I’m in the situation that I just made a new package and since I needed to put [compat] bounds on all my dependencies to get registered, and since I haven’t been following closely the development of all these dependencies, I just put them to the versions which I currently had installed (which are probably quite up to date and tighter than they need to be).
But it turns out that by doing this I made my package uninstallable on e.g. the latest the JuliaPro, which pins the versions of a few things.
So I’m wondering if there’s any strategies people might suggest or even tools for picking more relaxed package versions? Ultimately it would be super cool if some tool just existed that programatically searched for the lowest bounds I could put that still allow me to pass tests. Does anything like this exist?

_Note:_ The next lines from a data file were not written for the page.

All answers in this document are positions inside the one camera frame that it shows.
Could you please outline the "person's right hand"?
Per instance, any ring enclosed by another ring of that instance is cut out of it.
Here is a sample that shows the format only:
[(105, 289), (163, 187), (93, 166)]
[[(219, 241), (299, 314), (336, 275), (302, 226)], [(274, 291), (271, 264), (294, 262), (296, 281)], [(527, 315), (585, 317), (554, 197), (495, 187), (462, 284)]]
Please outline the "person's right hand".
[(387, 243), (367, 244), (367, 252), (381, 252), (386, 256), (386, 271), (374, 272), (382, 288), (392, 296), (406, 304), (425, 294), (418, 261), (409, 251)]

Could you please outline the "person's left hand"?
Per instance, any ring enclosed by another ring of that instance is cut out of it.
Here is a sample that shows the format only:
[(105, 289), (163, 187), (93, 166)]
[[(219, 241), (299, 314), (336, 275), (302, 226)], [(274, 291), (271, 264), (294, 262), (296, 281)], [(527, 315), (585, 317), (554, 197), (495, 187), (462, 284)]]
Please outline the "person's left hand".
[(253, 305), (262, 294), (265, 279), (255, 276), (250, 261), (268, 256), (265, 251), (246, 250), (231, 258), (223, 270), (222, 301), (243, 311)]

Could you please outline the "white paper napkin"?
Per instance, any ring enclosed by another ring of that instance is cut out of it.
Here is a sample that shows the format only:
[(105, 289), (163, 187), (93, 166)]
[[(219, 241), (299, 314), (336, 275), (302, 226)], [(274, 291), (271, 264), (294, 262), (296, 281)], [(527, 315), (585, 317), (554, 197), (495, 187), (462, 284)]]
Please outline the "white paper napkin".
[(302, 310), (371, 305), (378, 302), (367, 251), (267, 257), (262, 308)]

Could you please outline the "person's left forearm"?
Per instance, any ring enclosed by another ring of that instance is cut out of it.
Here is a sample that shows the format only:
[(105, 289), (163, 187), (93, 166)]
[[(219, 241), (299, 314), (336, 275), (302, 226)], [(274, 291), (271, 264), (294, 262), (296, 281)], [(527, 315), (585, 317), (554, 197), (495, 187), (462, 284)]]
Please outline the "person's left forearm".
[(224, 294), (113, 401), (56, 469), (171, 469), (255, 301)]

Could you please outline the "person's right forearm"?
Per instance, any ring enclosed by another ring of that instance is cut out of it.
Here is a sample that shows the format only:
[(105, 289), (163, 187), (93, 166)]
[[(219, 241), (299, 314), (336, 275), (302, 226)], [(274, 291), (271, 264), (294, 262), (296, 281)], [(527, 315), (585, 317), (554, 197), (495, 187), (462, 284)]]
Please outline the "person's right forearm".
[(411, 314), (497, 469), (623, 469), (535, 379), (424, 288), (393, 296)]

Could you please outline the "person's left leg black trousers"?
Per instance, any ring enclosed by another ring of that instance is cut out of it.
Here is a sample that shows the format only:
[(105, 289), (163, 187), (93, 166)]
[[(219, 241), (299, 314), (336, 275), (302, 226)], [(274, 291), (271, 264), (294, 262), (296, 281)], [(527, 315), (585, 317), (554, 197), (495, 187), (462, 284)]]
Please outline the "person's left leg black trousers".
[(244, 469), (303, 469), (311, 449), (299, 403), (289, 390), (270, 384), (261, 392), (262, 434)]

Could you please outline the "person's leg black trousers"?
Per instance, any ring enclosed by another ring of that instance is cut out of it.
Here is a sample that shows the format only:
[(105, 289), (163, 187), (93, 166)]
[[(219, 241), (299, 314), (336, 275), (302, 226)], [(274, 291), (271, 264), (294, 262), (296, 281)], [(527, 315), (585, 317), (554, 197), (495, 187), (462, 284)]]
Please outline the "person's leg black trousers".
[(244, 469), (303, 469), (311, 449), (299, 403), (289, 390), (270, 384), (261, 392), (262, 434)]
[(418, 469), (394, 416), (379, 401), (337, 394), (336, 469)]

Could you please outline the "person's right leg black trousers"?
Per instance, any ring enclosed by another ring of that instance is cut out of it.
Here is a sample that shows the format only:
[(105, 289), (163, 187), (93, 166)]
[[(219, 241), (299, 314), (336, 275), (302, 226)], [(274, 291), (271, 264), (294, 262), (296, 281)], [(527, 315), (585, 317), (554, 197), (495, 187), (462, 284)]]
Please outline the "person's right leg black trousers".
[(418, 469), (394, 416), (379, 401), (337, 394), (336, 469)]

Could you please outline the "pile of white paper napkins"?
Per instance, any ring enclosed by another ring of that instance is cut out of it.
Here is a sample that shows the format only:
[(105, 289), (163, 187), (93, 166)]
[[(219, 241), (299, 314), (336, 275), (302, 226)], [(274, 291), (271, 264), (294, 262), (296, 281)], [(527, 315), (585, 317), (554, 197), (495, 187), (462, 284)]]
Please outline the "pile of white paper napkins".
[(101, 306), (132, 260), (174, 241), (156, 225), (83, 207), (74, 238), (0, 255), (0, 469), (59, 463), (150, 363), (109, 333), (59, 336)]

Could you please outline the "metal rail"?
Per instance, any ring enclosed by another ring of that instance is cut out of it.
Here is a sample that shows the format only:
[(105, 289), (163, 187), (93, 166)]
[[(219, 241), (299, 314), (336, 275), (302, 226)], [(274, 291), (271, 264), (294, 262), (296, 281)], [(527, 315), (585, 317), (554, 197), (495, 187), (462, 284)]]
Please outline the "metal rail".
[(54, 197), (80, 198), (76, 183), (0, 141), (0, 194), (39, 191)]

A quick one is to use ^ in front of the lowest bound which works with your package. That will tell compat that all versions until the next major version are going to work well.
I’ve also been struggling with this. It is the biggest problem in the default environment because then you are fighting with every other packages compatability requirements as well. And it is difficult to test. Just a mess sometimes.
Be careful here. This is not true in general, since caret specifiers are used by default (see 6. Compatibility · Pkg.jl), so “1.2.3” == “^1.2.3”.
Regarding testing lower compatibility bounds: I also do not have a good solution for this apart from lowering the version manually and testing locally or on Travis (e.g. by temporarily committing the Manifest.toml). Of course this becomes extremely tedious as soon if you have more than just a few dependencies, where you want to test …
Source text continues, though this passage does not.